Dr. Shelley Harten ist Kuratorin für Kunst am Jüdischen Museum Berlin. Seit 2021 kuratierte sie dort zahlreiche Ausstellungen, darunter Access Kafka (2024/5), Rehearsing the Spectacle of Spectres: Nir Evron und Omer Krieger (2023), Maya Schweizer: Sans Histoire (2023), Paris Magnétique. 1905-1940 (2023, in Zusammenarbeit mit mahJ Paris) sowie Yael Bartana – Redemption Now (2021). Im Jahr 2022 kuratierte sie den Israelischen Pavillon auf der 59. Biennale in Venedig und präsentierte Queendom, eine Ausstellung der Künstlerin Ilit Azoulay. Hartens aktuelles Projekt ist eine Co-Kuration mit Julia Friedrich für die Jubiläumsausstellung des jüdischen Museums Das Gegenteil von Jetzt. Künstlerische Wege in eine andere Gegenwart, die am 3. September 2026 eröffnet wird.

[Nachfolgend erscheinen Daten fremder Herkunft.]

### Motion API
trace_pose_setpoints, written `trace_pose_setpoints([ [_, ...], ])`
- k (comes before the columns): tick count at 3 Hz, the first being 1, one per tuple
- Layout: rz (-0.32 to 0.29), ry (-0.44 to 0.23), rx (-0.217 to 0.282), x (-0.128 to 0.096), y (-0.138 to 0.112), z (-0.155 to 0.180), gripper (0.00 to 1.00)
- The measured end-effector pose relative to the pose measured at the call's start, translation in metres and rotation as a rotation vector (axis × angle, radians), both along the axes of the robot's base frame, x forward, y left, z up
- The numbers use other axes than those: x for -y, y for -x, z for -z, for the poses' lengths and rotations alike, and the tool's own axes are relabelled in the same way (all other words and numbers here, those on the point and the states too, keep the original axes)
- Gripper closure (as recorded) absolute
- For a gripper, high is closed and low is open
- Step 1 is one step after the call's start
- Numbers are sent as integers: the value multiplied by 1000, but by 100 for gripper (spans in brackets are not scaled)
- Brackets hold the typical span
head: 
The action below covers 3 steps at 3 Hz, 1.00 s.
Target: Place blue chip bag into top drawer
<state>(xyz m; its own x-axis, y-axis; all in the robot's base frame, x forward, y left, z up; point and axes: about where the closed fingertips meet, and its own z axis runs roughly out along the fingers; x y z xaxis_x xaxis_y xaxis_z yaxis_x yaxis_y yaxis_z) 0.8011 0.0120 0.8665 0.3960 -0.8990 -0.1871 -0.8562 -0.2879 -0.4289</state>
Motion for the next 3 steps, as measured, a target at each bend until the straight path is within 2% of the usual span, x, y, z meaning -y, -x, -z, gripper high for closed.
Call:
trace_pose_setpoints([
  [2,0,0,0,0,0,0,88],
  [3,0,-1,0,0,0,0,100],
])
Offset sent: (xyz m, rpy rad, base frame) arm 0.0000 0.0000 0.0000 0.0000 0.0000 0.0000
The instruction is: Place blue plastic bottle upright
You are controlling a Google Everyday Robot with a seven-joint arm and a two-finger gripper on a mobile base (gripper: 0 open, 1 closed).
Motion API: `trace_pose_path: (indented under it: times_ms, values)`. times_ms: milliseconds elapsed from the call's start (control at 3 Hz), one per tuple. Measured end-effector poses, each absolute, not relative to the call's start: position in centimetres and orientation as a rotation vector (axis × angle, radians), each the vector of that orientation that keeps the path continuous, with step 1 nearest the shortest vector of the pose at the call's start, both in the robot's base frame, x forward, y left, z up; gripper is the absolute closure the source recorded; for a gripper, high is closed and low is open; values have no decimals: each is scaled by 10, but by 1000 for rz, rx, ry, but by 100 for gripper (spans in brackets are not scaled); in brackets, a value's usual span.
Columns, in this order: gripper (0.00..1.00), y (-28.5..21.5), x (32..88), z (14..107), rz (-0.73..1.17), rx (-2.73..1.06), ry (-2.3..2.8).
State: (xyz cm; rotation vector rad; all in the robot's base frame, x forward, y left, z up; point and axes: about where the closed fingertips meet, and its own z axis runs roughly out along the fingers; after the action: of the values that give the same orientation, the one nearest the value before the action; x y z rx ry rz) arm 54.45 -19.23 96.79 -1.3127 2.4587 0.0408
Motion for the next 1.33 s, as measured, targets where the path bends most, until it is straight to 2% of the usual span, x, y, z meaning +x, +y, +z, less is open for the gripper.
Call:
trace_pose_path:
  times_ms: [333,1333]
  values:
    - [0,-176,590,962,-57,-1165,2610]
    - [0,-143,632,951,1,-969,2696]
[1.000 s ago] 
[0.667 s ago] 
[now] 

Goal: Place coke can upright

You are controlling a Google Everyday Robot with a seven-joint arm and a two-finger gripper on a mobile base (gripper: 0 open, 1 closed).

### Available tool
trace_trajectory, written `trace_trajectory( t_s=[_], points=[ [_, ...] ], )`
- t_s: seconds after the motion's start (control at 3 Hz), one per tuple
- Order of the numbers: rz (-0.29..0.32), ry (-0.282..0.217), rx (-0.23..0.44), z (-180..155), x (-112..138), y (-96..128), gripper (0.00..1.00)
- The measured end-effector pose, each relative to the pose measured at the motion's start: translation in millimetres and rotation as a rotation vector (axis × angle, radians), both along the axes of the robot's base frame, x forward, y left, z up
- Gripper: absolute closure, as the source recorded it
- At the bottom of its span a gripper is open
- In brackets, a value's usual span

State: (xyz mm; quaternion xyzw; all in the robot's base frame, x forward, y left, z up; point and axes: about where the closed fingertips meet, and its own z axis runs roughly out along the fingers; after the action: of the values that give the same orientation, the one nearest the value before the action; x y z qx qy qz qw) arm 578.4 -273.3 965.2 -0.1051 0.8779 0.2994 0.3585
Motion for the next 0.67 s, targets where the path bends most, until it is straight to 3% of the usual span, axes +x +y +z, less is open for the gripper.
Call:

Shelley Harten studierte Geschichte, Ethnologie und Politikwissenschaften an der Freien Universität Berlin und der Ohio State University. Sie promovierte 2016 an der Freien Universität Berlin in Kunst- und Kulturgeschichte und erhielt 2018 den Hedwig-Hintze-Preis für ihre Doktorarbeit über „The Hebrew Orient, representations of ‚Arabs‘ and the ‚Orient‘ in Zionist art“.